Tuesday, October 13, 2015: 09:00
103-A (Phoenix Convention Center)
S. W. Donne (University of Newcastle) and M. F. Dupont (University of Newcastle)
Electrochemical capacitors are valuable energy storage devices due to their high capacitance and high specific power. Electrochemical capacitors have a unique performance characteristics due to their ability to charge and discharge much faster than batteries, but with longer discharge times than conventional capacitors.  However, these devices are currently limited by their low specific energy.

In order to increase the potential applications of electrochemical capacitors, their performance needs to be optimised for their application. Electrochemical capacitor performance is largely influenced by the electrode material, as it determines both the nature and magnitude of the charge storage processes occurring within the electrode, such as double layer capacitance (non-faradaic) and redox reactions (faradaic; pseudo-capacitance). Understanding the mechanism by which an electrode material stores charge is fundamental to the improvement of electrochemical capacitors. However, conventional methods for evaluating performance, such as cyclic voltammetry and constant current charge-discharge, cannot differentiate the capacitance contributions from charge storage processes involved. This is particularly important in pseudo-capacitors, which have both faradaic and non-faradaic processes contributing to charge storage, and the separation of these processes is crucial to understanding their performance.

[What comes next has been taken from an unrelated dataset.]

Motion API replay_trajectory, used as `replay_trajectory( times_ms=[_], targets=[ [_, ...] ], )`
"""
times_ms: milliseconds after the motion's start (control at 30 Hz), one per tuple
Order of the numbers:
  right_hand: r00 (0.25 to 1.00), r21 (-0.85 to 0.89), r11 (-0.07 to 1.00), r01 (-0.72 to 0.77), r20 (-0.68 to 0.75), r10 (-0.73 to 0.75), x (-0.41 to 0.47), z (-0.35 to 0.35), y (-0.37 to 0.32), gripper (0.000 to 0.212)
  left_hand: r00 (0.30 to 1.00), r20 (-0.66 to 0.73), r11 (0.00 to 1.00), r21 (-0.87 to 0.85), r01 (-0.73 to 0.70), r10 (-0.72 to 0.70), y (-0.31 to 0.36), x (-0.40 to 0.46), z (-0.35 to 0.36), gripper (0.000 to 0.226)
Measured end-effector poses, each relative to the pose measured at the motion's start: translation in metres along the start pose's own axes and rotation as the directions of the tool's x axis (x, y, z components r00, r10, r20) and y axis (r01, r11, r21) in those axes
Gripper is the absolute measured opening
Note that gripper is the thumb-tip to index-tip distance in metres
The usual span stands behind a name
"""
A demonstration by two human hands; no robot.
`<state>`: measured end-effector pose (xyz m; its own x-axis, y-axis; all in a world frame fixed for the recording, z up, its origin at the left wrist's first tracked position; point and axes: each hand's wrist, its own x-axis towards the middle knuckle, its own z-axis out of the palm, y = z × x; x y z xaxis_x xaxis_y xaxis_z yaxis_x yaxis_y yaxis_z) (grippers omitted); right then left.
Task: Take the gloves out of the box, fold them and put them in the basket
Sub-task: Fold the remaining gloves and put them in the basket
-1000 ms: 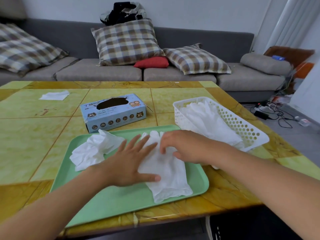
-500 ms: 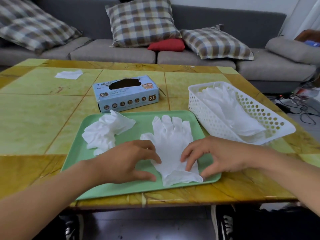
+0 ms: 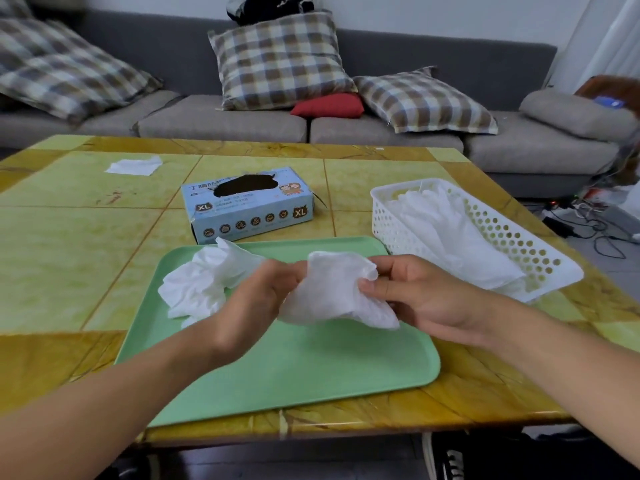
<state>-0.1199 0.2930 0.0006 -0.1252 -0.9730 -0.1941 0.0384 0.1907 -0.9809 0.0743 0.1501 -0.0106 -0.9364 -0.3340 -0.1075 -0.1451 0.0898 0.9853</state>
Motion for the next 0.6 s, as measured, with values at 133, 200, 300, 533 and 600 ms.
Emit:
replay_trajectory(
  times_ms=[133,200,300,533,600],
  targets=[
    [0.998,0.302,0.952,-0.054,0.035,0.046,0.000,0.009,-0.030,0.025,0.985,-0.059,0.962,-0.211,-0.172,0.163,0.028,-0.008,-0.003,0.039],
    [0.999,0.367,0.929,-0.050,0.033,0.041,-0.002,0.012,-0.042,0.035,0.965,-0.231,0.969,-0.185,-0.166,0.121,0.038,-0.004,0.005,0.027],
    [0.999,0.327,0.945,0.001,0.031,-0.012,-0.007,0.015,-0.051,0.062,0.946,-0.316,0.952,-0.262,-0.157,0.069,0.050,-0.004,0.011,0.025],
    [0.930,0.048,0.977,0.209,-0.317,-0.183,-0.045,0.003,-0.092,0.038,0.955,-0.281,0.979,-0.152,-0.139,0.092,0.111,0.008,0.036,0.027],
    [0.930,0.021,0.979,0.201,-0.317,-0.185,-0.056,-0.014,-0.120,0.040,0.957,-0.268,0.983,-0.109,-0.149,0.115,0.136,0.025,0.041,0.027]
  ],
)
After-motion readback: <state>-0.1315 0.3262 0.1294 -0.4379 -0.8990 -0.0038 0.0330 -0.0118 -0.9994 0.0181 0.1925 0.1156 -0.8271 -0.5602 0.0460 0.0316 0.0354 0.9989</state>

In this work, step potential electrochemical spectroscopy (SPECS) has been applied to electrochemical capacitors as a performance analysis method to determine the charge storage contributions from different processes. The SPECS experiment involves applying a small (±25 mV) potential step to the working electrode followed by a long equilibration time (300 s). This process is repeated over and entire charge-discharge cycle. By scanning at such a slow rate, the electrode has time to equilibrate at each potential, and the maximum charge storage capabilities of the electrode can be accessed.

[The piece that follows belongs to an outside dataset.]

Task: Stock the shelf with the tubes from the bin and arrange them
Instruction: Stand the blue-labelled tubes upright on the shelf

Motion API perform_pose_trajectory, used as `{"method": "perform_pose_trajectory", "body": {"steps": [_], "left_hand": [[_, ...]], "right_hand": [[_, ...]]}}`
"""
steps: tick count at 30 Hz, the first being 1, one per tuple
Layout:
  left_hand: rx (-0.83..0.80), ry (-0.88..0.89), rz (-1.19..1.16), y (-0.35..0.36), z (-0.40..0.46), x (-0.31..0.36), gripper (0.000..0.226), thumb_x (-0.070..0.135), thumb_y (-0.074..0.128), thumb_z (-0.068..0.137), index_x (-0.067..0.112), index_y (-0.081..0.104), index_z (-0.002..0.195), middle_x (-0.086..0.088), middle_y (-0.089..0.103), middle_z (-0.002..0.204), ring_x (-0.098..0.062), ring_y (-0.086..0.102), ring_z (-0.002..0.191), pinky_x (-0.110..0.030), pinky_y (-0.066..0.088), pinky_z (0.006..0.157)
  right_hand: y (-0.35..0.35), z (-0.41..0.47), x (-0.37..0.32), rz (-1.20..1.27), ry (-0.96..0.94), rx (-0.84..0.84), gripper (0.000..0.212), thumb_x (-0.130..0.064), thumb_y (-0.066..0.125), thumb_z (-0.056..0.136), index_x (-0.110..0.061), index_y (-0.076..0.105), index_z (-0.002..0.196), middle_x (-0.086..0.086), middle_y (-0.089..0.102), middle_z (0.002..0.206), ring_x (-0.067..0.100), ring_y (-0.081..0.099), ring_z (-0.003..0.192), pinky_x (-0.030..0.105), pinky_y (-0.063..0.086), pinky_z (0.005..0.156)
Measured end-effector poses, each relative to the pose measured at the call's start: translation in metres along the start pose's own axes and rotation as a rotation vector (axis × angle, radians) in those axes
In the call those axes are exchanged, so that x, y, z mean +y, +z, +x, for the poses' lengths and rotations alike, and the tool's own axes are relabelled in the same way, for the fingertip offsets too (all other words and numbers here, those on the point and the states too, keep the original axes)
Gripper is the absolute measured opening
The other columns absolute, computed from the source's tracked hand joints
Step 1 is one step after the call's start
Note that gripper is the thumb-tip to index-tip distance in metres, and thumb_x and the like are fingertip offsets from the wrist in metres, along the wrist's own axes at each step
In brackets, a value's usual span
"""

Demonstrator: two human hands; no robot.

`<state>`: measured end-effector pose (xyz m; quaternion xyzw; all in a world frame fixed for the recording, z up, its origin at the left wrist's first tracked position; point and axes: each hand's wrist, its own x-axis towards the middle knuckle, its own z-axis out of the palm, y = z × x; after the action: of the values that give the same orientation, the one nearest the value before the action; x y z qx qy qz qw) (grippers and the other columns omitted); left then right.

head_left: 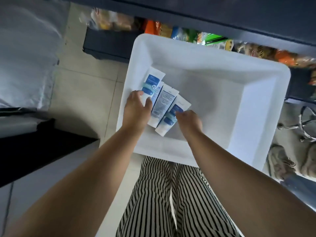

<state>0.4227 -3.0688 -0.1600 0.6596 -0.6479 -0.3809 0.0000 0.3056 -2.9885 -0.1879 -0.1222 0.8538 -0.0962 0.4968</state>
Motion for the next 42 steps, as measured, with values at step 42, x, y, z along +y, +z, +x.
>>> {"method": "perform_pose_trajectory", "body": {"steps": [42], "left_hand": [[-0.363, 0.203, -1.036, -0.128, -0.095, 0.216, 0.016, 0.024, 0.048, 0.094, 0.017, 0.061, 0.087, 0.000, 0.068, 0.079, -0.013, 0.064, 0.073, -0.031, 0.051, 0.074]], "right_hand": [[-0.243, -0.172, -0.063, 1.034, -0.571, -0.045, 0.012, -0.012, 0.058, 0.089, -0.020, 0.067, 0.086, -0.003, 0.067, 0.081, 0.011, 0.060, 0.072, 0.027, 0.050, 0.074]]}}
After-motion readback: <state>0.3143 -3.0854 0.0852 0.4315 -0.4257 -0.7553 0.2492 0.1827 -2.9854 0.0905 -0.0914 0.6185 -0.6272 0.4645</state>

Each of the different charge storage processes occurring at the electrode has a unique time-dependent current response, and hence each potential step profile can be fitted to a model describing each of these processes. From this, values for series resistance (RS), double layer capacitance (CDL), diffusion limited capacitance (CD) and residual capacitance (CR) can be extracted. When the potential is stepped over an entire capacitor cycling range, contributions from each process can be determined at each point in the cycle.

SPECS has been used to examine the performance of a range of electrode-electrolyte conditions and has been successful in differentiating how the relative contributions to capacitance vary depending on the electrode material. The most commonly used electrode materials (activated carbon, manganese dioxide and ruthenium dioxide) have been examined. These materials were chosen because they each exhibit different charge storage mechanisms which can be differentiated by the SPECS method.